> **Work instruction**
Every line with the string "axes" should be copied from the data.
--- Records for the exercise Enclosed Below ---
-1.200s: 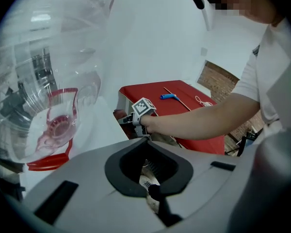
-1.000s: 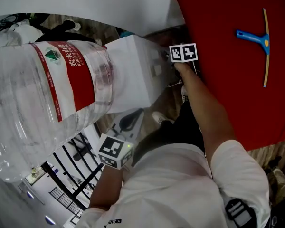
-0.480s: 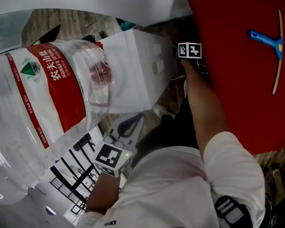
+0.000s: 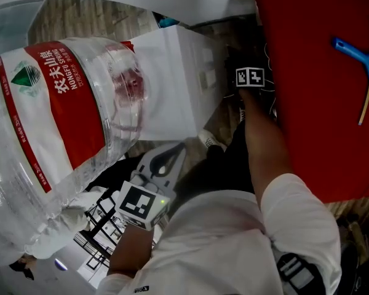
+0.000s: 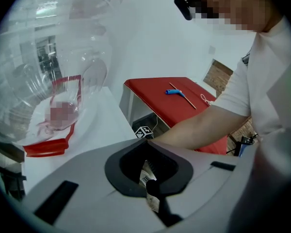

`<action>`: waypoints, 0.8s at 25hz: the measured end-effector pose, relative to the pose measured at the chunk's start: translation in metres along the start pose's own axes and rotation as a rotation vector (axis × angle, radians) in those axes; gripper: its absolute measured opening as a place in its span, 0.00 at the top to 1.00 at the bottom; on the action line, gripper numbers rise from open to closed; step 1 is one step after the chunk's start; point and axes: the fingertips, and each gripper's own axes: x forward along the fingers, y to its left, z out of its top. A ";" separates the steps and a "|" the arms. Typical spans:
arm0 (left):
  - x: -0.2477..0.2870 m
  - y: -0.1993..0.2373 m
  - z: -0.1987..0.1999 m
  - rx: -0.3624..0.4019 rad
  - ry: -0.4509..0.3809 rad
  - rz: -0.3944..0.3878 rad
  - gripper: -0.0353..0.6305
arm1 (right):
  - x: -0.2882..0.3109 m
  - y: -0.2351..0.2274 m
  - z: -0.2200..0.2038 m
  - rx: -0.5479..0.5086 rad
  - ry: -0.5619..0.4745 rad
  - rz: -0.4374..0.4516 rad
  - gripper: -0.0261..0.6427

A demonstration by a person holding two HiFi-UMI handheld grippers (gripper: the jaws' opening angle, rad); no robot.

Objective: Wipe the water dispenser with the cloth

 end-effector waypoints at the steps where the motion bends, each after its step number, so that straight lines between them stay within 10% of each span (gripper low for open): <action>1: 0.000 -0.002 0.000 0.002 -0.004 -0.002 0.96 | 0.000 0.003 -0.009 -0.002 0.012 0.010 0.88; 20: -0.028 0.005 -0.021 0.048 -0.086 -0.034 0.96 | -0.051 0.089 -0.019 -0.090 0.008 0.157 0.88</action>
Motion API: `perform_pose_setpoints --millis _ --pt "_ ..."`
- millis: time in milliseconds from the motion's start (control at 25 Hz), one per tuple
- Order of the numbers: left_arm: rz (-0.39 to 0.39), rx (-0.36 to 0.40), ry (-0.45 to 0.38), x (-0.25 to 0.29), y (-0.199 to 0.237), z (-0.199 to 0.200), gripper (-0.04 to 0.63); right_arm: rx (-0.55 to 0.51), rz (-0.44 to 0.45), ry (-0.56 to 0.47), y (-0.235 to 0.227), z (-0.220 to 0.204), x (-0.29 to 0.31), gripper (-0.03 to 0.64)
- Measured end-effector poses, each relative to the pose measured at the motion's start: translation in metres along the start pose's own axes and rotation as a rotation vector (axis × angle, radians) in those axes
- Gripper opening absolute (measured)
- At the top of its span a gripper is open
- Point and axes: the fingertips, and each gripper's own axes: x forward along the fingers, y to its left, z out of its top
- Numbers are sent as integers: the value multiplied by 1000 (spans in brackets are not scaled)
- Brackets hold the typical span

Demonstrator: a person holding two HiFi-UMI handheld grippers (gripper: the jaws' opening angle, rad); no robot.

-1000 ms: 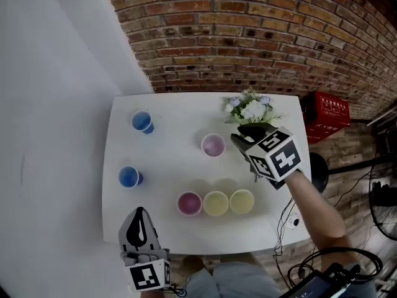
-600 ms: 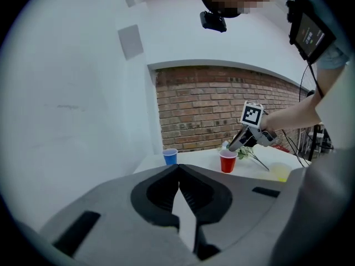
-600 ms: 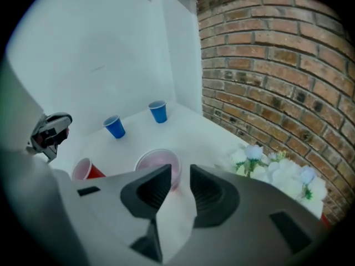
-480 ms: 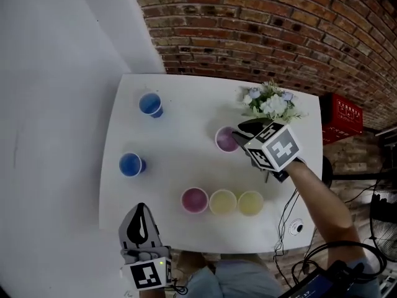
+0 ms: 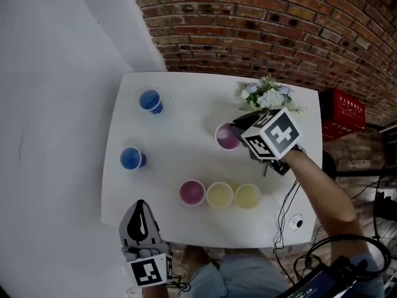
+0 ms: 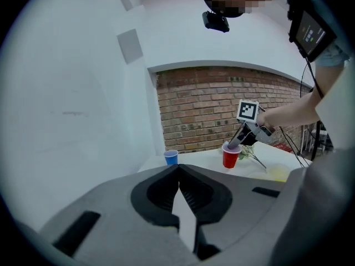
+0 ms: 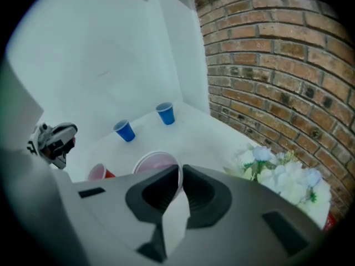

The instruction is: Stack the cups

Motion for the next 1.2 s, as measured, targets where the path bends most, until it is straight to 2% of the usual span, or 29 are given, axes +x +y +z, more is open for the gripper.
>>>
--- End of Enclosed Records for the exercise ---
> **Expected answer**
`<action>`: waypoints, 0.8s at 25hz: the measured end-effector pose, relative to the pose measured at the chunk's start: translation in metres along the start pose's own axes and rotation as a rotation vector (axis × angle, radians) in those axes; gripper: its absolute measured opening as a place in its span, 0.00 at the top to 1.00 at the bottom; on the action line, gripper numbers rise from open to closed; step 1 is one step after the chunk's start; point and axes: the fingertips, and each gripper's own axes: x forward along the fingers, y to its left, z out of its top. A ";" separates the steps and a "|" the arms. Typical spans:
- Measured end-effector poses, each relative to the pose measured at the motion's start: translation in metres along the start pose's own axes and rotation as a rotation vector (axis × angle, radians) in those axes
- Point and axes: the fingertips, and each gripper's own axes: x forward along the fingers, y to its left, z out of its top
Motion for the next 1.2 s, as measured, targets where the path bends most, until it is straight to 2% of the usual span, or 29 are given, axes +x +y +z, more is open for the gripper.

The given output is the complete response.